Photo by Jamieson Teo.

The word Sarong is from Malay and translates to “sheath.”  These large pieces of fabric are tied and worn like a skirt.  The fabric can be very ornate and has a very specific method of tying.  It was customary for both women and men to wear sarongs.  However, these days it is more common for women to wear them in public.

The Kebaya is the blouse, which is worn over the Sarong.  The word Kebaya actually has Arab roots, but is part of our region’s traditional attire.  The blouse is typically made of sheer material and buttons in the front.  It is often figure flattering.

Singapore Airlines' Flight Attendants.
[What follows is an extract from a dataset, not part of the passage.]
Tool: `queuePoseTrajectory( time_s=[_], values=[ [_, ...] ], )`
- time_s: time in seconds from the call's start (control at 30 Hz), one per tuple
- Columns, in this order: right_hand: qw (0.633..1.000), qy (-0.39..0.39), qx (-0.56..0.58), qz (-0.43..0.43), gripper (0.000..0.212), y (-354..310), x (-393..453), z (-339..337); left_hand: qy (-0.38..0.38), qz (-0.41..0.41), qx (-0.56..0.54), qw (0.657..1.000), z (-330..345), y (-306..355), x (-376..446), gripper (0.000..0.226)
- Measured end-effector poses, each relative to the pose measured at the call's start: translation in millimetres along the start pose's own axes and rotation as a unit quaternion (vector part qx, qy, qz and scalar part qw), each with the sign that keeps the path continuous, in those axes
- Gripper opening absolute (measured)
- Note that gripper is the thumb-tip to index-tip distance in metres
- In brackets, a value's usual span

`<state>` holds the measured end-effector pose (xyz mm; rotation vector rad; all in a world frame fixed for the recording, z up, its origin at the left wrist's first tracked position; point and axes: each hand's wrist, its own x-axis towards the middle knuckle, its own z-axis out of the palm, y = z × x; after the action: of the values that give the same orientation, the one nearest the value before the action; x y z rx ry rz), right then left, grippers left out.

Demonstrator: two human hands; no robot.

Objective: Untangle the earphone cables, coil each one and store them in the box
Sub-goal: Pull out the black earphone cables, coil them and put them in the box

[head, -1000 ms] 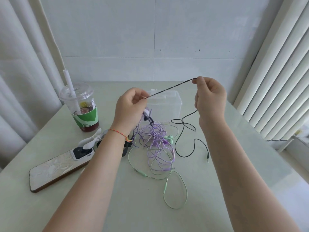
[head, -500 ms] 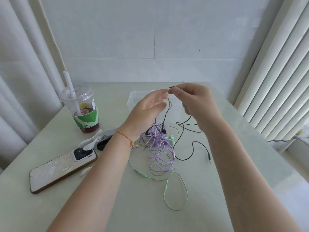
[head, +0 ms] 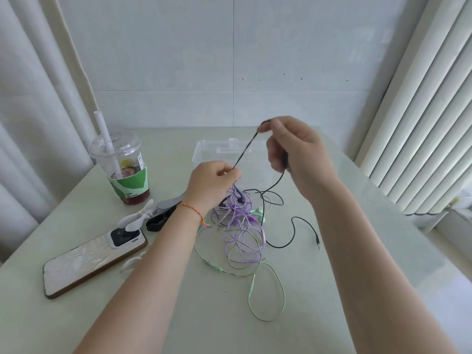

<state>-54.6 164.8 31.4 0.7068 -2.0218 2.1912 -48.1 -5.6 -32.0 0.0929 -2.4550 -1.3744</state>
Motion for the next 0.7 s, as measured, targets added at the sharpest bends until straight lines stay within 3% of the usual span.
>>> queuePoseTrajectory(
  time_s=[0.17, 0.33, 0.43, 0.6, 0.7],
  values=[
    [0.997, 0.065, 0.019, -0.025, 0.02, 1, 2, -5, 0.062, -0.032, -0.063, 0.996, -4, -17, 4, 0.009],
    [0.993, 0.11, -0.032, 0.034, 0.021, 5, 4, -2, 0.141, 0.089, -0.183, 0.969, -17, 16, -1, 0.011],
    [0.986, 0.14, -0.051, 0.071, 0.024, 6, 5, -3, 0.077, 0.075, -0.207, 0.972, -17, 19, -2, 0.006],
    [0.987, 0.151, -0.041, 0.036, 0.015, 2, 3, -2, -0.053, 0.016, -0.086, 0.995, -10, -2, 0, 0.009],
    [0.989, 0.144, 0.017, 0.012, 0.016, -1, 1, -2, -0.104, 0.017, 0.058, 0.993, -8, -8, 0, 0.001]
  ],
)
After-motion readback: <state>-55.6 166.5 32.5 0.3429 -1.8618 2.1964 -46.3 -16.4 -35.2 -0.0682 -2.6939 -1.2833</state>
Photo by: Vivek Prakash

While the Sarong Kebaya is not worn as frequently as it once was, it is still very central to our society. In fact, Singapore Airlines flight attendants wear specially designed Sarong Kebayas as their uniforms!

If you have a chance to visit Capella Singapore there is currently an exhibit at the Peranakan Museum that traces the history of this beautiful and time-honored attire.